> **INSTRUCTIONS TO FOLLOW**: In the records below, find the line containing "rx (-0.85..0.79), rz". Restate it and all the lines after it exactly, and omit the rest.

Segment Start: DATA LISTING

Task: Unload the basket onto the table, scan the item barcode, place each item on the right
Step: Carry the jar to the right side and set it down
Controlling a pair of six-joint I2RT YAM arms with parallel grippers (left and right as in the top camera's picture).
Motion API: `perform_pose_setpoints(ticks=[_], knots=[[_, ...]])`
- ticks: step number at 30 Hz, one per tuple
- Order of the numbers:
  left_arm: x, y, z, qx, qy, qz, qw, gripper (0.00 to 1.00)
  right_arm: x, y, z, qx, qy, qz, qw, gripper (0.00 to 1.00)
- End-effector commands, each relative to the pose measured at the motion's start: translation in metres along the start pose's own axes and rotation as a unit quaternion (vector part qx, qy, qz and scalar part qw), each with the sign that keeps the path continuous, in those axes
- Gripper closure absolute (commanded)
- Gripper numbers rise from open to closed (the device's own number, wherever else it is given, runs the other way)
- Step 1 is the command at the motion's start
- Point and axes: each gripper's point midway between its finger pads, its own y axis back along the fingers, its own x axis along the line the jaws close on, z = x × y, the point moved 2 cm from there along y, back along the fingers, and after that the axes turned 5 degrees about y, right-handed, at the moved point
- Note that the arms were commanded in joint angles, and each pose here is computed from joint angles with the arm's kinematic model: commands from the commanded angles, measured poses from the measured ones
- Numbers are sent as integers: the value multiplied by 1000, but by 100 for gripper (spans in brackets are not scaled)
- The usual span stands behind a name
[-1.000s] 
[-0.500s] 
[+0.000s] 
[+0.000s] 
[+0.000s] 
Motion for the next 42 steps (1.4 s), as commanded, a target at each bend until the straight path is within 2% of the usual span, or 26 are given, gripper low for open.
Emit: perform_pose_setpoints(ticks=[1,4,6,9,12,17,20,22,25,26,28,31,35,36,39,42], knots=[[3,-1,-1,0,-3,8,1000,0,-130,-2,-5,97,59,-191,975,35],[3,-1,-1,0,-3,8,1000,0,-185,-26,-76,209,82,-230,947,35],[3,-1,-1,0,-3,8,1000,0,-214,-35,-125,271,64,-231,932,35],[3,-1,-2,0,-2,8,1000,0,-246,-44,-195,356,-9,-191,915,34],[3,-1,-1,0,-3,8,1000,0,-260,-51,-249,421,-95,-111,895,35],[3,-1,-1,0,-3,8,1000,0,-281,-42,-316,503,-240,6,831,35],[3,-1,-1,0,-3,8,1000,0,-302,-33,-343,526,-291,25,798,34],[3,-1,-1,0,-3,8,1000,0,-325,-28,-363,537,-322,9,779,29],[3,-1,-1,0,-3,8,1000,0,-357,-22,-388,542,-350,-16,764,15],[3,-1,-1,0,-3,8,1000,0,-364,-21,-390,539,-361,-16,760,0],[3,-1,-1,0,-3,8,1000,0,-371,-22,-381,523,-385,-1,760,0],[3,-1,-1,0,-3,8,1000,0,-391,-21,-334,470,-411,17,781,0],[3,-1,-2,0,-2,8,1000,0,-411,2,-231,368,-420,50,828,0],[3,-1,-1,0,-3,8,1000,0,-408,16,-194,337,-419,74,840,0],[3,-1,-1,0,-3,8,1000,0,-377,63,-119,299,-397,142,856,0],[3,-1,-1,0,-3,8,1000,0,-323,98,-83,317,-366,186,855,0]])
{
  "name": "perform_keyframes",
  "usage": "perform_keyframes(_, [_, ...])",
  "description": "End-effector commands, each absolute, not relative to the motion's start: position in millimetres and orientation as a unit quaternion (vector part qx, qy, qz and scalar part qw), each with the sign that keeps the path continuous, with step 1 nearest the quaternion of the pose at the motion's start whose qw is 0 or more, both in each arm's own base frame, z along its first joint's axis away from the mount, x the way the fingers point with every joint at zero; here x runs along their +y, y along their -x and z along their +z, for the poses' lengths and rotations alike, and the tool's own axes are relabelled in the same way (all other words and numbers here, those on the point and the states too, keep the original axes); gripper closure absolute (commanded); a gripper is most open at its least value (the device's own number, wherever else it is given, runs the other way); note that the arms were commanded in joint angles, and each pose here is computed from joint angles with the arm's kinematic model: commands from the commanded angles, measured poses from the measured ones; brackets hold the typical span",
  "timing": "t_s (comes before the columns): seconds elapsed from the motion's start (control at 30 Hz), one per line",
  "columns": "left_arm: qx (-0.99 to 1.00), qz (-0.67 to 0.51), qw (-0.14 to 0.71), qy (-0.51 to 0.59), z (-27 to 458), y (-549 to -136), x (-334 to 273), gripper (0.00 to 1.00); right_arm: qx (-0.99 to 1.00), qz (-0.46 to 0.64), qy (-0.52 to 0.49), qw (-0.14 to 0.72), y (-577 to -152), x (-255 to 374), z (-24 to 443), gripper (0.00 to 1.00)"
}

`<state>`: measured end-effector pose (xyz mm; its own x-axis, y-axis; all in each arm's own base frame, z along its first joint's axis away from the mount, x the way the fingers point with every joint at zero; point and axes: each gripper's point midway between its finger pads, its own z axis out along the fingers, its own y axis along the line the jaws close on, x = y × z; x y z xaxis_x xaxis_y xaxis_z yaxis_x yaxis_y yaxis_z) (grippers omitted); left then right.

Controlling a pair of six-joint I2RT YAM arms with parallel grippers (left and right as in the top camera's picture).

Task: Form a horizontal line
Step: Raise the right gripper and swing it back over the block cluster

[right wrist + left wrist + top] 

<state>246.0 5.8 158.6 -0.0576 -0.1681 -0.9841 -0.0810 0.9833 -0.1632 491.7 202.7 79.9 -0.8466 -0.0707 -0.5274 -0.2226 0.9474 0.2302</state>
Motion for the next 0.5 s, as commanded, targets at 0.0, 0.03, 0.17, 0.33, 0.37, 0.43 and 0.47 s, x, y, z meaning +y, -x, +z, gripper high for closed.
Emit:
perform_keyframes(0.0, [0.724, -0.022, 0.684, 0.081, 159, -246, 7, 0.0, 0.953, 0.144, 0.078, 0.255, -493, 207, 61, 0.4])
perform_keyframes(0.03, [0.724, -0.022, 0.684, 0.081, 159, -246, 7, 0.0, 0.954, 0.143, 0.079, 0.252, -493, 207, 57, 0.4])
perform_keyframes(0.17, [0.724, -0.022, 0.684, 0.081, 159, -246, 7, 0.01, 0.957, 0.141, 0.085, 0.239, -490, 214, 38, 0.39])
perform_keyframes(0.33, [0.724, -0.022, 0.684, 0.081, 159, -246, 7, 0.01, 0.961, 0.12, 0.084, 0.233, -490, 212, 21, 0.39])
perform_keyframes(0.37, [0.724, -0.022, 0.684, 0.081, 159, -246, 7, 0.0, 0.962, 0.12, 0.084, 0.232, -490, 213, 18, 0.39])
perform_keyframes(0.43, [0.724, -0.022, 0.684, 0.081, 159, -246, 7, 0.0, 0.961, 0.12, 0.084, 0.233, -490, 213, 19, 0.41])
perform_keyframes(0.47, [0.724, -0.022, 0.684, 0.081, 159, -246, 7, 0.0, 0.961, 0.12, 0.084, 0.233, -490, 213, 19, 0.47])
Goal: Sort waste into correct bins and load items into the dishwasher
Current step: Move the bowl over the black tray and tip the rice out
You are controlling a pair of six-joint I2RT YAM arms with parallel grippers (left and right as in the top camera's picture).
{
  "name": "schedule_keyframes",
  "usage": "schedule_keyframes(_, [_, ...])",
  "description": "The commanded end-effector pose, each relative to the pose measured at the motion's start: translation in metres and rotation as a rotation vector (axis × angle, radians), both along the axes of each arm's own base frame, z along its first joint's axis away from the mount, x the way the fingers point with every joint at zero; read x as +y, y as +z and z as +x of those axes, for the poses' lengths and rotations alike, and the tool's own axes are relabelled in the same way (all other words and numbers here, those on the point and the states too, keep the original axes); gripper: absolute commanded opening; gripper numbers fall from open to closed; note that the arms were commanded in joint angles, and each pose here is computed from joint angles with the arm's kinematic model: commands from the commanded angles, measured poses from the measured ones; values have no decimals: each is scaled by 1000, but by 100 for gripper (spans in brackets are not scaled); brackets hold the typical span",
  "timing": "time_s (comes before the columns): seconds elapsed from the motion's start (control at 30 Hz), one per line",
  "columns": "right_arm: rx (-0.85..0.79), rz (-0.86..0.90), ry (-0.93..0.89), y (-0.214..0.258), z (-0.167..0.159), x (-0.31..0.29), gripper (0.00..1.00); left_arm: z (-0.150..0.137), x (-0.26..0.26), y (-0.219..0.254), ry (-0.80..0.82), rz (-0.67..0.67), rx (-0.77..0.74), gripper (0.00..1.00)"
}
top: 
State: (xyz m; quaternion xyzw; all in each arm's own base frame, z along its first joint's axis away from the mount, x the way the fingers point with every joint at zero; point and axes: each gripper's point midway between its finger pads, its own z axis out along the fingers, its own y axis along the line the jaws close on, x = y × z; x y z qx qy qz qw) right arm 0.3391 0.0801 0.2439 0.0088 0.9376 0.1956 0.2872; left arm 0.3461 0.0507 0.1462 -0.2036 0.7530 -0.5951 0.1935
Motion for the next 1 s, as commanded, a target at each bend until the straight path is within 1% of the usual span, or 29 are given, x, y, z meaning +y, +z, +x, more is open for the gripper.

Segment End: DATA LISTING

> **TASK RESPONSE**:
  "columns": "right_arm: rx (-0.85..0.79), rz (-0.86..0.90), ry (-0.93..0.89), y (-0.214..0.258), z (-0.167..0.159), x (-0.31..0.29), gripper (0.00..1.00); left_arm: z (-0.150..0.137), x (-0.26..0.26), y (-0.219..0.254), ry (-0.80..0.82), rz (-0.67..0.67), rx (-0.77..0.74), gripper (0.00..1.00)"
}
top: 
State: (xyz m; quaternion xyzw; all in each arm's own base frame, z along its first joint's axis away from the mount, x the way the fingers point with every joint at zero; point and axes: each gripper's point midway between its finger pads, its own z axis out along the fingers, its own y axis along the line the jaws close on, x = y × z; x y z qx qy qz qw) right arm 0.3391 0.0801 0.2439 0.0088 0.9376 0.1956 0.2872; left arm 0.3461 0.0507 0.1462 -0.2036 0.7530 -0.5951 0.1935
Motion for the next 1 s, as commanded, a target at each bend until the straight path is within 1% of the usual span, or 29 are given, x, y, z meaning +y, +z, +x, more is open for the gripper.

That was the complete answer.